In Growth in a Time of Debt, presented at the AEA 2010 Annual Meetings in Atlanta (www.aeaweb.org/aea/conference/program/retrieve.php?pdfid=460) Carmen Reinhart and Kenneth Rogoff study the link between different levels of debt and countries’ economic growth over the last two centuries. The paper reviews 200 years of economic data from 44 nations and reaches the conclusion that countries that are as highly indebted as the UK and US will, at the end of the crisis, grow at sub-par rates. While there is a discontinuity in the data (growth is affected only over a certain debt threshold) the findings are ominous. One explanation is fairly straight forward: more resources are diverted away from the private sector. Governments do not create, but consume wealth.

A second, more subtle explanation focuses on the massive transfer of private debt onto government balance sheets. The message is fairly simple. The nationalisation of private debt injects considerable inefficiency into the economic system, inhibiting Schumpeter’s process of Creative Destruction that is essential in a market economy and needed to maintain the private sector. In short, the recent massive bailouts by national authorities of their financial systems in some countries amount to nationalising private sector debt with fiscal resources. In countries without fiscal headroom and lacking reserve currencies, such as Hungary, Romania and Ukraine, the IMF jumped to the rescue with sovereign lending that has basically nationalised the losses of the private sector – what Joe Stiglitz calls ‘Ersatz Capitalism’: the privatising of gains and the socialising of losses.

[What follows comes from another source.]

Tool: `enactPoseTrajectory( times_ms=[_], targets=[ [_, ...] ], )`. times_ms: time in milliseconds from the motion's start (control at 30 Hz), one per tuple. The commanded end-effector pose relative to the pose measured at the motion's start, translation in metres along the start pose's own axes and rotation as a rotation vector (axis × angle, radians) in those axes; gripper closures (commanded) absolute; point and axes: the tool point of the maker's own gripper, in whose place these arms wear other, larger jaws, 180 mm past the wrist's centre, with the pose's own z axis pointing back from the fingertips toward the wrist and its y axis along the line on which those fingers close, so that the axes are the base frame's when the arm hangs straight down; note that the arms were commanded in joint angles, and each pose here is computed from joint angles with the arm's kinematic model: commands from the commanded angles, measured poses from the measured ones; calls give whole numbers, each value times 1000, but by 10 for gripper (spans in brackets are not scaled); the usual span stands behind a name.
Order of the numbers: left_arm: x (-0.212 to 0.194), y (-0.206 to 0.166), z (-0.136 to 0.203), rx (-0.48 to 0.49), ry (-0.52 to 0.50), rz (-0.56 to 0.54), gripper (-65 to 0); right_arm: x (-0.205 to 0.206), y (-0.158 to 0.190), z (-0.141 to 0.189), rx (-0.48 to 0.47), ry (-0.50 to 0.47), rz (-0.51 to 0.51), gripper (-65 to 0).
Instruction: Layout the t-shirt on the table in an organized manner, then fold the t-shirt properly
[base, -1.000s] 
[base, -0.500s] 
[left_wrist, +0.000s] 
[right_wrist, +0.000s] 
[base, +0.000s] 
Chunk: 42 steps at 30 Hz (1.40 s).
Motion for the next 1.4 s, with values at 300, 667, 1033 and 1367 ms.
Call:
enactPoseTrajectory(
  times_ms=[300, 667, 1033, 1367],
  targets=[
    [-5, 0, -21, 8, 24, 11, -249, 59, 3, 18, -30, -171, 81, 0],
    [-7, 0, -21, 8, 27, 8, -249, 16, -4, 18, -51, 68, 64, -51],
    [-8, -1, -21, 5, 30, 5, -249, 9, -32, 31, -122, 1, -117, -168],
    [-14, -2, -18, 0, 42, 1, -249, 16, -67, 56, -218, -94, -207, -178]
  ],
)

Unfortunately, we are only at the beginning of the cycle of corporate distress. The slow pace of economic recovery throughout the world is likely to be insufficient to save many highly leveraged companies and poorly performing companies, and corporate defaults are likely to stay high. For instance, a CGFS report on Private equity and leveraged finance markets (CGFS Publications No 30 July 2008 http://www.bis.org/publ/cgfs30.htm) notes that the credit market turmoil since mid-2007 has substantially affected the terms and conditions of funding in leveraged finance markets. “Rising investor risk aversion, growing pressure on bank balance sheets and a loss of confidence in structured credit products have sharply reduced demand for leveraged loans“. Should it imply that government interventions should continue? Absolutely not!

In the US the verdict on saving “national champions” in the auto industry – Chrysler, GM – is not yet in, but the process of nationalising private debt was used in Mexico, Argentina, Turkey, and more recently in Hungary, Romania and Ukraine. The history of government intervention does not inspire confidence. Mexico’s Bank Savings Protection Fund (FOBAPROA), for example, witnessed massive disappearance of assets as well as failure to identify assets due to inadequate documentation. The resolution process has been extremely slow. Turkey’s asset management company is still unable to quantify the stock of assets that it holds. The Indonesian Bank Restructuring Agency (IBRA) only disposed of a small percentage of its holdings. By contrast, there have only been two isolated and qualified success stories: Danaharta in Malaysia was successful, and the Korea Asset Management Corporation (KAMCO) was successful to a lesser extent.

Another example of a massive transfer of private debt to the national balance sheet without nationalising the private sector was of course in Japan in the aftermath of the asset bubble. For the better part of the 90′s the Japanese government extended forbearance to a banking system that in turn extended forbearance to the corporate sector through the infamous “evergreens”. Japan’s financial system struggled with non-performing loans. The forbearance and continuing partial recapitalisation of the banks, without decisive measures to attack the core problem ‑ a distressed private sector – ended transferring the debt to the national balance sheet. The outcome is well known. Japan has one of the highest public debts in the world, and the corporate and banking restructuring process was partial. Japanese banks are some of the most undercapitalised banks in the world.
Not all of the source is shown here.